The difficulty is that it’s impossible to tell if someone who is higher level than you is wrong, or telling a sophisticated lie, or correct, or some other option. The only way to understand how they reached their conclusion is to level up to their level and understand it the hard way.
There’s a related problem, where it’s nigh impossible to tell if someone who is actually at level N but speaking at level N+X is making shit up completely unless you are above the level they are (and can spot errors in their reasoning).
Take a very simple case: A smart kid explaining kitchen appliances to a less smart kid. First he talks about the blender, and how there’s an electric motor inside the base that makes the gear thingy go spinny, and that goes through the pitcher and makes the blades go spinny and chop stuff up.

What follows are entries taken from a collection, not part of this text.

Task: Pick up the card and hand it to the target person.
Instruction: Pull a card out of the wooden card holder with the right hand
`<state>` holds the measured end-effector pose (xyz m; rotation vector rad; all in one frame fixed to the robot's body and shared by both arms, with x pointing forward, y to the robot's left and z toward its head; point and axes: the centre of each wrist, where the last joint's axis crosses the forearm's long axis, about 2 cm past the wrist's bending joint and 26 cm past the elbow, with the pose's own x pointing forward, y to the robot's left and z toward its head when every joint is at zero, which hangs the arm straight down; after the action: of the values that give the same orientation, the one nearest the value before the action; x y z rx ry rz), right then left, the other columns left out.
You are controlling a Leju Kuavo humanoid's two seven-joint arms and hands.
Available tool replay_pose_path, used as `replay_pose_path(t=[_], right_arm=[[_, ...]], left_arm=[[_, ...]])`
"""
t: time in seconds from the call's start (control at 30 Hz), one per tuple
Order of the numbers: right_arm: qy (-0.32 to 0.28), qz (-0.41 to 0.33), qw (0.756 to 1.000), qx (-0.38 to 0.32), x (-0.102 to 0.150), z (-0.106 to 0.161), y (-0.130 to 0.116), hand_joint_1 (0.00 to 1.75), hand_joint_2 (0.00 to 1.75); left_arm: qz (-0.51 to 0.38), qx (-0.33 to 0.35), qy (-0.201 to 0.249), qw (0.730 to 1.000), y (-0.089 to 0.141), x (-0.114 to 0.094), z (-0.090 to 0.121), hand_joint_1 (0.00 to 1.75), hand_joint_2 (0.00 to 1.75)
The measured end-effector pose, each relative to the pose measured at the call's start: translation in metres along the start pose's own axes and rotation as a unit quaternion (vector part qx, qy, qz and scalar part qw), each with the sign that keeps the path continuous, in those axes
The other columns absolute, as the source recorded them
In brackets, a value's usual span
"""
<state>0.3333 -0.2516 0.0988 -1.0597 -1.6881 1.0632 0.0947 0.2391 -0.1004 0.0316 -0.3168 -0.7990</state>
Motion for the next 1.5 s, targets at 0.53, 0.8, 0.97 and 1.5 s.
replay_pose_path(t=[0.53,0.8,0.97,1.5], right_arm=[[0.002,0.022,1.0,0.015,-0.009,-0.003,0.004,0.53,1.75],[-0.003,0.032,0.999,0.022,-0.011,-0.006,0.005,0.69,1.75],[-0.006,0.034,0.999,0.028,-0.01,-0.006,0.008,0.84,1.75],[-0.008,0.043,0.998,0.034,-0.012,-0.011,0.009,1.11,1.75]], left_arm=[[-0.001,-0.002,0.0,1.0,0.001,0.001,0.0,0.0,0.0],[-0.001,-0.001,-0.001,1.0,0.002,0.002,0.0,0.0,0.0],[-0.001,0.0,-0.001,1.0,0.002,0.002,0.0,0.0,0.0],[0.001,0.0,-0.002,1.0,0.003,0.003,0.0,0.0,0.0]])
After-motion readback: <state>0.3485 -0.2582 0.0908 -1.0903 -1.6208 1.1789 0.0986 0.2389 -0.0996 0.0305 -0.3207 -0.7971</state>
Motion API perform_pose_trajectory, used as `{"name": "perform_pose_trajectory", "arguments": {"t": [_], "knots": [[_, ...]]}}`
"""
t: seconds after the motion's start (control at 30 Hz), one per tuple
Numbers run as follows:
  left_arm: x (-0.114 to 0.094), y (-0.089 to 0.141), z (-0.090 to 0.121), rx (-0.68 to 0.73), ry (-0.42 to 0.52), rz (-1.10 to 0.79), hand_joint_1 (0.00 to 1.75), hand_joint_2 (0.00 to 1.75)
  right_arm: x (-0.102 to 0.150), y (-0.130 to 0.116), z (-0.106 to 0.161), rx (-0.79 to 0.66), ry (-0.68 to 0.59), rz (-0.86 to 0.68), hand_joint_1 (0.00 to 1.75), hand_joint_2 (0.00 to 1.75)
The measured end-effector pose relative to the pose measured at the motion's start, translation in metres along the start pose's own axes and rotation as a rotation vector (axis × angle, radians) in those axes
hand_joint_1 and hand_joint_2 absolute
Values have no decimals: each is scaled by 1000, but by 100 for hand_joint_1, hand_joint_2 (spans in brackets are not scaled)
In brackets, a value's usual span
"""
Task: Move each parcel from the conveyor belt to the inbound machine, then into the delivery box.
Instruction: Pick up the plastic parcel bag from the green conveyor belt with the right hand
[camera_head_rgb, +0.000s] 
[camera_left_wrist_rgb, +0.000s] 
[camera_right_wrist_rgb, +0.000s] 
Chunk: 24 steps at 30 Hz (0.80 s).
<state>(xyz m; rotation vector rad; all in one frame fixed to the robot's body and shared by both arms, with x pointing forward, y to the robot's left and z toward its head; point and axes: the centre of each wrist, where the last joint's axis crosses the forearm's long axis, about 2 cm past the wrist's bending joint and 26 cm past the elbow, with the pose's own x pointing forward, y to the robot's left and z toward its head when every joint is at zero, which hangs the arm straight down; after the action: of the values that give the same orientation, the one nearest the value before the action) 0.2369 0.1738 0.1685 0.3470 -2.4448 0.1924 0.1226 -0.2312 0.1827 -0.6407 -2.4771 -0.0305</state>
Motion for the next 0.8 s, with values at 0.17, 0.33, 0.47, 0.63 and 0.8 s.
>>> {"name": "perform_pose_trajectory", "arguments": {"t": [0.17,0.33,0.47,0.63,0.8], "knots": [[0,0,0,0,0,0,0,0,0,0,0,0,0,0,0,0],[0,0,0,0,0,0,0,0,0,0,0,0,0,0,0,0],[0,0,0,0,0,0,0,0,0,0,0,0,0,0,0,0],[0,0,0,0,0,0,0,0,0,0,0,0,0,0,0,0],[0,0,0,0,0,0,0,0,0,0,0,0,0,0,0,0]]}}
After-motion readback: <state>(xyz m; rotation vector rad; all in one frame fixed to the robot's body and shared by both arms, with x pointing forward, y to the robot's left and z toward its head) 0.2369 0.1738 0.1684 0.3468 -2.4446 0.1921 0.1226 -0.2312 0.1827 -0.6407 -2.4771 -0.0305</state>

Then he talks about the toaster, and talks about the hot wires making the toast go, and the dial controls the timer that pops the toast out.
Then he goes +x over his actual knowledge level, and says that the microwave beams heat radiation into the food, created by the electronics, and that the refrigerator uses an ‘electric cooler’ (the opposite of an electric heater) to make cold that it pumps into the inside, and the insulated sides keep it from making the entire house cold.
Half of those are true explanations, and half of those are bluffs, but someone who is barely has the understanding needed to verify the first two won’t have the understanding needed to refute the last two. If someone else corrects the wrong descriptions, said unsophisticated observer would have to use things other than the explanation to determine credibility (in the toy cases given, a good explanation could level up the observer enough to see the bluff, but in the case of +5 macroeconomics that is impractical). If the bluffing actor tries to refute the higher-level true explanation, they merely need to bluff more; people high enough level to see the bluff /already weren’t fooled/, and people of lower level see the argument see the higher level argument settle into an equilibrium or cycle isomorphic to all parties saying “That’s not how this works, that’s not how anything works; this is how that works”, and can only distinguish between them by things other than the content of what they say (bias, charisma, credentials, tribal affiliation, or verified track records are all within the Overton Window for how to select who to believe).